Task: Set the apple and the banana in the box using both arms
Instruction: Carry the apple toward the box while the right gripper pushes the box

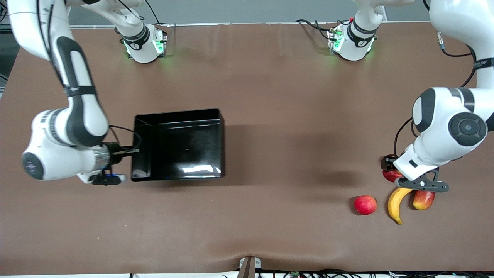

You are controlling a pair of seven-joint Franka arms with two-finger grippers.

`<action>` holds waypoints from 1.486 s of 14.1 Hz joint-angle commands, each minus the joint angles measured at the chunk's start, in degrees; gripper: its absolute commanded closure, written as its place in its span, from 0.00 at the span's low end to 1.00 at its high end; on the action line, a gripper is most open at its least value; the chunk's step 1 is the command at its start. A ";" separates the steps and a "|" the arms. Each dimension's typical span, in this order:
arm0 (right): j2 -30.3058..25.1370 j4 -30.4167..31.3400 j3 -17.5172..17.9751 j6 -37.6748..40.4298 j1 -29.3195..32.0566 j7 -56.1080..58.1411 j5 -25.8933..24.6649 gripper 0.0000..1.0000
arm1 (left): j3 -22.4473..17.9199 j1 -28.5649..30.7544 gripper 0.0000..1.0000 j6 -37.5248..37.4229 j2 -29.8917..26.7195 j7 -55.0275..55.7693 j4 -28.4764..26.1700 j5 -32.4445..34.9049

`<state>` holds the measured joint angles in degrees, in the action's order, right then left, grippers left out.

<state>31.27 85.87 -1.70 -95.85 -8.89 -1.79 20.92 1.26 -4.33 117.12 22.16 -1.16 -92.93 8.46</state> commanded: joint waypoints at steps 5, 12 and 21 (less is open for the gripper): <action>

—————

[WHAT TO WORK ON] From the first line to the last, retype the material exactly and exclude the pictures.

[REPLY]
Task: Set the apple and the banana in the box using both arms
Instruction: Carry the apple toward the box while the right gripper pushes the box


You are controlling a pair of seven-joint Franka arms with two-finger grippers.

`<action>` holds waypoints from 1.486 s of 14.1 Hz joint-angle commands, each minus the joint angles measured at the chunk's start, in degrees; gripper: its absolute commanded closure, written as its place in its span, from 0.00 at the span's low end to 1.00 at its high end; on the action line, a gripper is most open at its least value; the chunk's step 1 is the command at its start. A ";" separates the steps and a "|" the arms. Each dimension's typical span, in this order:
arm0 (right): j2 -30.3058..25.1370 j4 -30.4167..31.3400 j3 -17.5172..17.9751 j6 -37.6748..40.4298 j1 -29.3195..32.0566 j7 -56.1080..58.1411 j5 -25.8933..24.6649 gripper 0.0000..1.0000
arm1 (left): j3 -22.4473..17.9199 j1 -28.5649..30.7544 gripper 0.0000..1.0000 j6 -37.5248..37.4229 j2 -29.8917..26.7195 j7 -55.0275..55.7693 j4 -28.4764..26.1700 j5 -32.4445..34.9049

`<state>` holds the measured joint angles in degrees, in the action's order, right then left, grippers left out.

<state>31.27 85.87 -1.70 -95.85 -8.89 -1.79 20.92 1.26 -4.33 117.12 22.16 -1.16 -92.93 8.46</state> commanded: joint waypoints at steps 5, 12 and 21 (less is open for the gripper): <action>

For this exercise, the answer is now complete.